Manufacturing Method of Composite Container 10A Next, a manufacturing method of the composite container 10A according to the present embodiment will be described with reference to FIGS.

First, a preform 10a made of a plastic material is prepared (see FIG. 5(a)). In this case, the preform 10a may be manufactured by an injection molding method using, for example, an injection molding machine (not shown). Further, as the preform 10a, a preform generally used conventionally may be used.

Next, the plastic member 40a is provided on the outside of the preform 10a, so that the composite preform 70 including the preform 10a and the plastic member 40a is manufactured (see FIG. 5B). In this case, the plastic member 40a has a bottomless cylindrical shape as a whole and has a cylindrical body portion 41. The plastic member 40a is mounted so as to cover the entire body portion 20a except the portion corresponding to the neck portion 13 of the container body 10.

In this case, a plastic member 40a having an inner diameter that is the same as or slightly smaller than the outer diameter of the preform 10a can be pressed into the preform 10a to be brought into close contact with the outer surface of the preform 10a.

In this manner, the plastic member 40a is attached to the outside of the preform 10a in advance, and the composite preform 70 is manufactured in advance, whereby a series of steps for manufacturing the composite preform 70 (FIGS. 5A to 5B). )) and a series of steps for manufacturing the composite container 10A by blow molding (FIGS. 5C to 5F) can be performed at different places (factory or the like).

Next, the composite preform 70 is heated by the heating device 51 (see FIG. 5C). At this time, the composite preform 70 is uniformly heated in the circumferential direction by the heating device 51 while rotating with the mouth portion 11a facing downward. The heating temperature of the preform 10a and the plastic member 40a in this heating step may be, for example, 90°C to 130°C.

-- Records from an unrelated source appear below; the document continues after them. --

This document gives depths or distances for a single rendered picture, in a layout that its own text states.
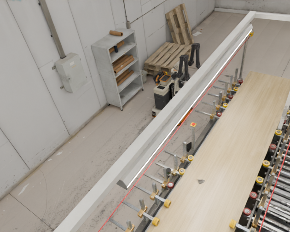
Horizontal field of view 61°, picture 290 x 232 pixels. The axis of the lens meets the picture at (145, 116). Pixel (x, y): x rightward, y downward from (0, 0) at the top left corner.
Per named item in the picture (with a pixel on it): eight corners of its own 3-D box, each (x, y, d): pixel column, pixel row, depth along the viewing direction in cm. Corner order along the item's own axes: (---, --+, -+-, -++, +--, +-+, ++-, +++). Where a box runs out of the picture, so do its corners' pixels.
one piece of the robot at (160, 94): (155, 113, 524) (151, 79, 469) (168, 98, 555) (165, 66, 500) (168, 117, 508) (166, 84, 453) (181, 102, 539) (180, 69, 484)
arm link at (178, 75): (181, 52, 403) (178, 55, 397) (189, 55, 398) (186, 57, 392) (178, 74, 435) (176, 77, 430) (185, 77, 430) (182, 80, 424)
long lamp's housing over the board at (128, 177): (112, 182, 155) (109, 174, 149) (241, 29, 292) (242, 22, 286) (127, 190, 149) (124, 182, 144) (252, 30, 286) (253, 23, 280)
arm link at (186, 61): (185, 54, 401) (182, 57, 395) (188, 55, 398) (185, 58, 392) (186, 77, 429) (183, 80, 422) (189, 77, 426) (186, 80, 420)
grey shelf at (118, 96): (107, 105, 591) (90, 45, 488) (130, 85, 642) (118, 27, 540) (122, 110, 569) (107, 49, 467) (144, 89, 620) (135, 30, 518)
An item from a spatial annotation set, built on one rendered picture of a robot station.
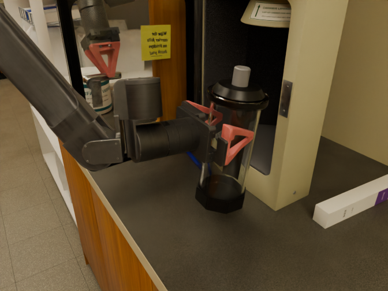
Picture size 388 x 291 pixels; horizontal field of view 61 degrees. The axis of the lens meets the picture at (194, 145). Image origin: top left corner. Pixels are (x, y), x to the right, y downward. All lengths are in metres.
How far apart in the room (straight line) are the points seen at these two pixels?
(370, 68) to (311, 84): 0.40
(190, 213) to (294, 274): 0.25
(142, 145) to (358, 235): 0.49
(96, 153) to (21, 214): 2.00
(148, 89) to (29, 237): 1.86
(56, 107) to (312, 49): 0.44
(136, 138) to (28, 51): 0.18
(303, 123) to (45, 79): 0.47
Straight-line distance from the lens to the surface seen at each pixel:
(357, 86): 1.07
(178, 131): 0.51
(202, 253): 0.65
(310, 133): 0.72
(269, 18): 0.69
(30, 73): 0.50
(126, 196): 0.80
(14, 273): 2.08
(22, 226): 2.36
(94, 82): 0.72
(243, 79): 0.56
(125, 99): 0.49
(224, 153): 0.52
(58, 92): 0.49
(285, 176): 0.72
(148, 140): 0.49
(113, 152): 0.48
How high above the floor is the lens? 1.41
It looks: 28 degrees down
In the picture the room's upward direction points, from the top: straight up
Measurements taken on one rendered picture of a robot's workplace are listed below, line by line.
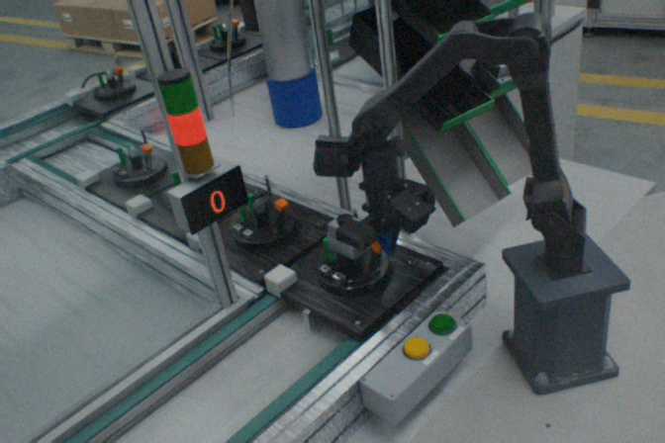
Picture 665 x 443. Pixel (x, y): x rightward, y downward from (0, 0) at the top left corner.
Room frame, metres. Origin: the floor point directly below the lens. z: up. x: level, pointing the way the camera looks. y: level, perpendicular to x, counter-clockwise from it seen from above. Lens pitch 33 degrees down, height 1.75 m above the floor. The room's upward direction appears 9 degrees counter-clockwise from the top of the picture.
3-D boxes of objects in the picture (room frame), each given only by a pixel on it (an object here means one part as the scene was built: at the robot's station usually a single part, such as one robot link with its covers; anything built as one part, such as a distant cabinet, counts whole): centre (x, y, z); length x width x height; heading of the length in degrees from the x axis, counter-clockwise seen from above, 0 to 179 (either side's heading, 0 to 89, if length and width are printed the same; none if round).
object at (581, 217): (0.83, -0.34, 1.15); 0.09 x 0.07 x 0.06; 157
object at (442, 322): (0.85, -0.15, 0.96); 0.04 x 0.04 x 0.02
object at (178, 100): (0.98, 0.20, 1.38); 0.05 x 0.05 x 0.05
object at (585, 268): (0.84, -0.35, 1.09); 0.07 x 0.07 x 0.06; 6
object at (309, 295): (1.02, -0.02, 0.96); 0.24 x 0.24 x 0.02; 41
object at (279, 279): (1.03, 0.11, 0.97); 0.05 x 0.05 x 0.04; 41
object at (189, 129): (0.98, 0.20, 1.33); 0.05 x 0.05 x 0.05
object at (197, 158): (0.98, 0.20, 1.28); 0.05 x 0.05 x 0.05
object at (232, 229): (1.21, 0.15, 1.01); 0.24 x 0.24 x 0.13; 41
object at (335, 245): (1.03, -0.02, 1.06); 0.08 x 0.04 x 0.07; 41
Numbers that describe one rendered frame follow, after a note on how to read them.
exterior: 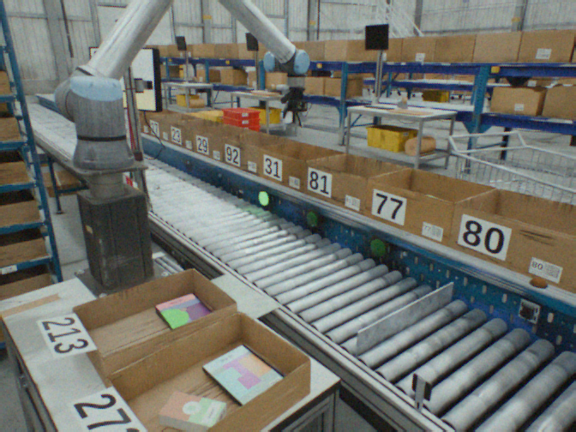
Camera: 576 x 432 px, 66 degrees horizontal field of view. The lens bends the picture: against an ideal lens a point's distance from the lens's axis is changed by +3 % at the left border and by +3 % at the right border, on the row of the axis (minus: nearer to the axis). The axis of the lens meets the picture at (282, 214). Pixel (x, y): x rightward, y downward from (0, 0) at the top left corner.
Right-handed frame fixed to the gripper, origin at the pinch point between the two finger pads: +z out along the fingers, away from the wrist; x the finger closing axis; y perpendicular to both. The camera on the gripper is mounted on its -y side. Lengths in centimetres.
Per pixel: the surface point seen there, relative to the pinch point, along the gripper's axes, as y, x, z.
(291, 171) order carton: 9.1, -8.0, 20.0
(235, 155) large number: -43.6, -8.3, 21.7
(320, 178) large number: 31.0, -8.1, 18.4
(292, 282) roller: 65, -52, 42
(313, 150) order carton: -6.9, 20.9, 15.8
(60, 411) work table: 79, -132, 42
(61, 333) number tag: 65, -127, 31
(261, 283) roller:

Subsequently, the composite preform 70 heated by the heating device 51 is sent to the blow molding die 50 (see FIG. 5D).

The composite container 10A is molded using this blow molding die 50. In this case, the blow molding die 50 is composed of a pair of body portion dies 50a and 50b and a bottom die 50c which are divided from each other (see FIG. 5D). In FIG. 5D, the pair of body dies 50a and 50b are open from each other, and the bottom die 50c is raised upward. In this state, the composite preform 70 is inserted between the pair of body molds 50a and 50b.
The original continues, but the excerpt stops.